EXERCISE →
Return only those lines of the material that contain "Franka".

### MATERIAL FOR THE TASK ###

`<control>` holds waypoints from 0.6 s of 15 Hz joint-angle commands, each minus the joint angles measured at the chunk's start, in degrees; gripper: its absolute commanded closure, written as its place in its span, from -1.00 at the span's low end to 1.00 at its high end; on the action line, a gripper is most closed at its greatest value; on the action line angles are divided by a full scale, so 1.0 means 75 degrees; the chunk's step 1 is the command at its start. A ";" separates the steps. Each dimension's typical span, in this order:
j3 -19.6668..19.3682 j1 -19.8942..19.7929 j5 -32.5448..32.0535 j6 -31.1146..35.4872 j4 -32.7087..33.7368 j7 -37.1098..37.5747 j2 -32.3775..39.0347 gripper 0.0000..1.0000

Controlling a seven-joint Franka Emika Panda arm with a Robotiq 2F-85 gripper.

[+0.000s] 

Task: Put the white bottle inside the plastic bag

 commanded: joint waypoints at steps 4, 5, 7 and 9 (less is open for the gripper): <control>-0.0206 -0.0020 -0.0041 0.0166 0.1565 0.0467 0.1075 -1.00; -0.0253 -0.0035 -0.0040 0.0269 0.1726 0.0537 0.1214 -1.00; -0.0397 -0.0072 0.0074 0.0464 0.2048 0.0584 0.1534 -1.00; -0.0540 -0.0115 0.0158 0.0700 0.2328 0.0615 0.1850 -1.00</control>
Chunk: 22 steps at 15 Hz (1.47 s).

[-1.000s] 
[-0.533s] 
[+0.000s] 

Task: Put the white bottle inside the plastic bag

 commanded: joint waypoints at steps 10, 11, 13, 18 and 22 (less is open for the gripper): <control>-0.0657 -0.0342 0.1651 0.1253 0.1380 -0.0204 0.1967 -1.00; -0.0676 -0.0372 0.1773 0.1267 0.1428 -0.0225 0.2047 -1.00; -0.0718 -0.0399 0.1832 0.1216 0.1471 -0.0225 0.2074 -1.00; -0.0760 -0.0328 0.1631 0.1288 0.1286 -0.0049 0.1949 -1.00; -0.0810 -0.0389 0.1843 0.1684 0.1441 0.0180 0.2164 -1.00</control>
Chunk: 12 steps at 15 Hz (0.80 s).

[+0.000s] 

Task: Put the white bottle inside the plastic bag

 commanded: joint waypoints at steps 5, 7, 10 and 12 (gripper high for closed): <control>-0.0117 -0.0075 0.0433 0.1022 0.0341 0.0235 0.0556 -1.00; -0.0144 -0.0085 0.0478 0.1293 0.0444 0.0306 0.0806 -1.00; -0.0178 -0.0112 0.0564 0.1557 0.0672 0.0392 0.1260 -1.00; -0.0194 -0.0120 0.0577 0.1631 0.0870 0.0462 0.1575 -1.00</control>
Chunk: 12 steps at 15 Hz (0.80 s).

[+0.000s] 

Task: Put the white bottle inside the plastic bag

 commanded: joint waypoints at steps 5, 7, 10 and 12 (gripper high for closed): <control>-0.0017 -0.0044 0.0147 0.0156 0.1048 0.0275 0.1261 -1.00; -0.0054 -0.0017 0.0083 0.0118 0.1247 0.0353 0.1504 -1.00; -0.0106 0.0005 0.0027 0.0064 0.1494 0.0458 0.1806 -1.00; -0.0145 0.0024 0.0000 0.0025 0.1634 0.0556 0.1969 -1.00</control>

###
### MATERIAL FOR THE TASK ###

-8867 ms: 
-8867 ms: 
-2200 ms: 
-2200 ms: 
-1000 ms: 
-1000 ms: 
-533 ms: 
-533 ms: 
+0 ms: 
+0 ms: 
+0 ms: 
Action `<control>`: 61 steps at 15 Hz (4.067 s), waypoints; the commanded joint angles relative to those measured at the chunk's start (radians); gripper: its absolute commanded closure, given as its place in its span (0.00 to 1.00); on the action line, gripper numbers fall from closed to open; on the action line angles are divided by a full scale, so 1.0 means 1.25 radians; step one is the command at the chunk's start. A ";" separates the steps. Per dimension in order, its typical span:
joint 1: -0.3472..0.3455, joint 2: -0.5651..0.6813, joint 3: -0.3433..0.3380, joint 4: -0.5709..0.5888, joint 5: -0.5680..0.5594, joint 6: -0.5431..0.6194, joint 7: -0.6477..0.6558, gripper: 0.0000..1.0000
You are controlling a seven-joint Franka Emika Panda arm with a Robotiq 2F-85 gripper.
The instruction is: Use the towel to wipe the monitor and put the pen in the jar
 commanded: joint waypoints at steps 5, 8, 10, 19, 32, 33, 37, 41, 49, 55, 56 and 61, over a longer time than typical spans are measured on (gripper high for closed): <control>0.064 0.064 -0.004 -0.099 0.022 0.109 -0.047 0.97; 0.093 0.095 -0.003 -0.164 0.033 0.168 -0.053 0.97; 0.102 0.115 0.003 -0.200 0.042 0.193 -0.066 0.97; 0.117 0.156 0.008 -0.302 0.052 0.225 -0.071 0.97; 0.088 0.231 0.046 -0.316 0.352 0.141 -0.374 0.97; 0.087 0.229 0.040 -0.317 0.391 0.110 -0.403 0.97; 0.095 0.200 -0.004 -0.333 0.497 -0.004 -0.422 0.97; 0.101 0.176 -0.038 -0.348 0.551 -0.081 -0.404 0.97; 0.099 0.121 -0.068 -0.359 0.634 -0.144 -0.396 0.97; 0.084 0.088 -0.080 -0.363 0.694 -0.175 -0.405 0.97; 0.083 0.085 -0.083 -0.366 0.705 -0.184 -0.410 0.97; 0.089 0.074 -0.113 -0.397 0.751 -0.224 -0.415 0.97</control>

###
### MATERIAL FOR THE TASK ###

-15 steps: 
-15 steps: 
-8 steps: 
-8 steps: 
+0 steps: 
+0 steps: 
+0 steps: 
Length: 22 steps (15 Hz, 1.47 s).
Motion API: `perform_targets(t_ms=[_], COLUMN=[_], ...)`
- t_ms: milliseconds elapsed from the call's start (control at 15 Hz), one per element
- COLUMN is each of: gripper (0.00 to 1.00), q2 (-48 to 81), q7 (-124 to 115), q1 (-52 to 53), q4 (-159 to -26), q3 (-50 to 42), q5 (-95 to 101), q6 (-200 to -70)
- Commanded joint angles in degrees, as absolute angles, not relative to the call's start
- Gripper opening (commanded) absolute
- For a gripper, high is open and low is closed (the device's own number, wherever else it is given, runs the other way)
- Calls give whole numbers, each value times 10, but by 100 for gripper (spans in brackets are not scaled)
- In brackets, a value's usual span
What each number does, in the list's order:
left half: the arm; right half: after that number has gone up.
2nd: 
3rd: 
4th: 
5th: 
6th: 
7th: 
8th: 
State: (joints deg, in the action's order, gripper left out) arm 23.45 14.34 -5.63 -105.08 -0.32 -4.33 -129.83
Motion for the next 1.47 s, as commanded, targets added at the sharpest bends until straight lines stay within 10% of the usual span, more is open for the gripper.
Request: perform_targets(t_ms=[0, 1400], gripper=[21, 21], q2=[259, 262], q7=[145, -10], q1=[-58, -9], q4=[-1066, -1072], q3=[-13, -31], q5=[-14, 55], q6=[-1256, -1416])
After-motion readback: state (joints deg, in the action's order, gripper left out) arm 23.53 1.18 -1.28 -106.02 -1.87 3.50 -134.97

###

RESPONSE FOR THIS EXERCISE →
Controlling a seven-joint Franka Emika Panda arm with a Robotiq 2F-85 gripper.
You are controlling a seven-joint Franka Emika Panda arm with a Robotiq 2F-85 gripper.

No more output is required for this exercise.